Pour Some Sugar on Me, by some annoying hair band.

Africa, by Toto. In summer camp, back in the seventies, I got into a fight with a kid named James Toto and that totally colored my view of that song. I’ve since then gone back and re-listened. Shouldn’t have bothered. Song blows.

When I was in junior high, Mark Twain JHS won some silly radio contest and Duran Duran came to our school. “Human Numan” or some other radio tool from Z100 hosted the event. Nothing got done that day since the appearance was a total secret, meaning everyone knew. We were herded into the auditorium, 80’s music blasted, the Duran Duraners came on stage, the kids went nuts. Everyone stood up, jumped up, and screamed . I pointedly complained about all the noise, stood up, faced the back and made a show of how little I thought of the whole thing. What a friendless tool I was.

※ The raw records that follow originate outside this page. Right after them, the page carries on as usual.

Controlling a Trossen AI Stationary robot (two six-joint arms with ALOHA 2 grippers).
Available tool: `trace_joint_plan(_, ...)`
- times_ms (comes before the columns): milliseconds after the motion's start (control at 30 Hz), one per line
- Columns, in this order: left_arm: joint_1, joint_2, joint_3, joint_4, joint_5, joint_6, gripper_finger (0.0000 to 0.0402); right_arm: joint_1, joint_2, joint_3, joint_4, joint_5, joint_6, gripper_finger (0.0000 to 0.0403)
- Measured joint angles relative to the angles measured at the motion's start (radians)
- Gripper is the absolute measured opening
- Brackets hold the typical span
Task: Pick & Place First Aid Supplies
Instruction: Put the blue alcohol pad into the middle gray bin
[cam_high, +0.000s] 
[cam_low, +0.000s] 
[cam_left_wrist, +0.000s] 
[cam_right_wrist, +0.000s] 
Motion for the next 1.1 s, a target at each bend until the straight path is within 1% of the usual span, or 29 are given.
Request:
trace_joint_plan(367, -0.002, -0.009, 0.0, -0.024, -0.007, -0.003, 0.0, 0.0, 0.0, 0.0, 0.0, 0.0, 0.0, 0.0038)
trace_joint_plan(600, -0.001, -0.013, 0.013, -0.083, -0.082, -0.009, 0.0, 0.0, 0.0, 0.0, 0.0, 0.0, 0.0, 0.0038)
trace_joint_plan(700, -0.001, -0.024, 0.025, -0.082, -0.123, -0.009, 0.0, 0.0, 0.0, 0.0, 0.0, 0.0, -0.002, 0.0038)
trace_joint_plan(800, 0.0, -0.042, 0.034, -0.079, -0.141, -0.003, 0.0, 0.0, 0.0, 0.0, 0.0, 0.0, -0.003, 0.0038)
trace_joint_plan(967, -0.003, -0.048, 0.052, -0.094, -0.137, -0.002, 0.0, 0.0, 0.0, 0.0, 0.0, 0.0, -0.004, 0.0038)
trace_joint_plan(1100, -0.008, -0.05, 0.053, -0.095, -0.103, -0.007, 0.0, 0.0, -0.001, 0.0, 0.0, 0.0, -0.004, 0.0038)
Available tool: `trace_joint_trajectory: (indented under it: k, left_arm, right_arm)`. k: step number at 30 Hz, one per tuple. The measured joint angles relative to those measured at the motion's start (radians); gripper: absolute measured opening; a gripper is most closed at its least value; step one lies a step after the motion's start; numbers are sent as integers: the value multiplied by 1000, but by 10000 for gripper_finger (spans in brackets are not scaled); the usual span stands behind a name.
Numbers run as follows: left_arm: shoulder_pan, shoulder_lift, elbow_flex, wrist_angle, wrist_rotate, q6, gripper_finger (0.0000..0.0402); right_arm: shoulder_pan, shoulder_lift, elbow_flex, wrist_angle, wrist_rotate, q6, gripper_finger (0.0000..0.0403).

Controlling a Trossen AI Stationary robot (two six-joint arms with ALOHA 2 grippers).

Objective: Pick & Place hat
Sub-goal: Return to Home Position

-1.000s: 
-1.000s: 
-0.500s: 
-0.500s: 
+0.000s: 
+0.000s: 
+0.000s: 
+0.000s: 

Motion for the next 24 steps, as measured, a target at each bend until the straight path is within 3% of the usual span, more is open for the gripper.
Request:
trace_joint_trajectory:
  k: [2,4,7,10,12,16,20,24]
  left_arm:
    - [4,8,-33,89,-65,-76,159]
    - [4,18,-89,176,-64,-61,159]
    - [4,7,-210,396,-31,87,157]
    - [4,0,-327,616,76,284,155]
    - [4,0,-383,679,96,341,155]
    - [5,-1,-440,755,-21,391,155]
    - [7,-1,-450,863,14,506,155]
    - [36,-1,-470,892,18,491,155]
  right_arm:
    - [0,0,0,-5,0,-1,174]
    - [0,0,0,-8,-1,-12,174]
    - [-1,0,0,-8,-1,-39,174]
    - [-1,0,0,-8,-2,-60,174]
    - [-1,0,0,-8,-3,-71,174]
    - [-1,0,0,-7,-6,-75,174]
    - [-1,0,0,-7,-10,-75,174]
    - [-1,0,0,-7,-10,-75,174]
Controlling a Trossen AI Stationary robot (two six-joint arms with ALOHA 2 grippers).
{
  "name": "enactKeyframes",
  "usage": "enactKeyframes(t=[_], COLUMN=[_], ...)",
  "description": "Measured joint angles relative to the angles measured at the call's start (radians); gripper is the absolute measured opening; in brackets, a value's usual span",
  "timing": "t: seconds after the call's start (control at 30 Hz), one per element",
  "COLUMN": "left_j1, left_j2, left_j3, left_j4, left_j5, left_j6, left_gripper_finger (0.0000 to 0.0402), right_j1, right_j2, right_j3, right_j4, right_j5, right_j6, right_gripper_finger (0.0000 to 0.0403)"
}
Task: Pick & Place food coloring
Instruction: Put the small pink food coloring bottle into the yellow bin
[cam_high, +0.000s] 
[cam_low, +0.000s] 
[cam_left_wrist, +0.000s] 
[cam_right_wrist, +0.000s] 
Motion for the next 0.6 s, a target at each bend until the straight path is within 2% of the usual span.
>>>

These were among the top movies of the Eighties:

The Breakfast Club. I have never seen this movie all the way through. In the eighties I was the quiet loner type who was anti-whatever everyone was for. Just like now. Everyone liked this film, so I automatically hated it. Now I won’t see it out of pure stubbornness.

Dream A Little Dream. Never heard of it, but it stars three or four guys named “Corey.”

Ferris Bueller’s Day Off. Another film I never saw all the way through. What did I like about that film? The Beatles song Ferris sang. Even then I was a man out of time.

Raiders of the Lost Ark. OK, one of the BEST FREAKIN’ FILMS EVER MADE (in your face Kathy!)

Platoon. Gave us the immortal line “Me so horney! Me love you long time!” and just for that deserves it’s spot in history. BTW- It is about some little conflict called Vietnam or something.

Back to the Future. Just to prove that Raiders wasn’t the only good film of the 80’s, here is an absolute classic by anyone’s standard. What, you disagree? You are wrong. I love this film!

And finally, Star Trek II, the Wrath of Khan. The best Trek film ever!

These were among the tip TV shows of the 80’s:

There are only two TV shows worth mentioning here- The A-TEAM! and some show called Dallas where somebody shot somebody else shot named JR but it was all a dream or something?

And world events of the 1980’s:

Well, I don’t know, but I do remember parachute pants and MC Hammer. Or was that the 90’s?

Now that I have wandered through the 1980’s I don’t need to go to my reunion.

This is from the BTHS Alumni website:

THROUGH THE POWER OF TECH ALUMNI, THE BROOKLYN TECH ALUMNI FOUNDATION SUPPORTS THE EXTRAORDINARY EDUCATION AND TRADITIONS OF BROOKLYN TECHNICAL HIGH SCHOOL AND STRENGTHENS THE COMMON BONDS SHARED BY AND AMONG STUDENTS ALUMNI AND STAFF.

This is from me:

HATED YOUR SCHOOL. HATED THE EIGHTIES. GOODBYE.

What did I like about the eighties?

Bill and Ted’s Excellent Cereal. Totally not bogus, filled with marshmallows and sugar. Mmmmmmmmmmm.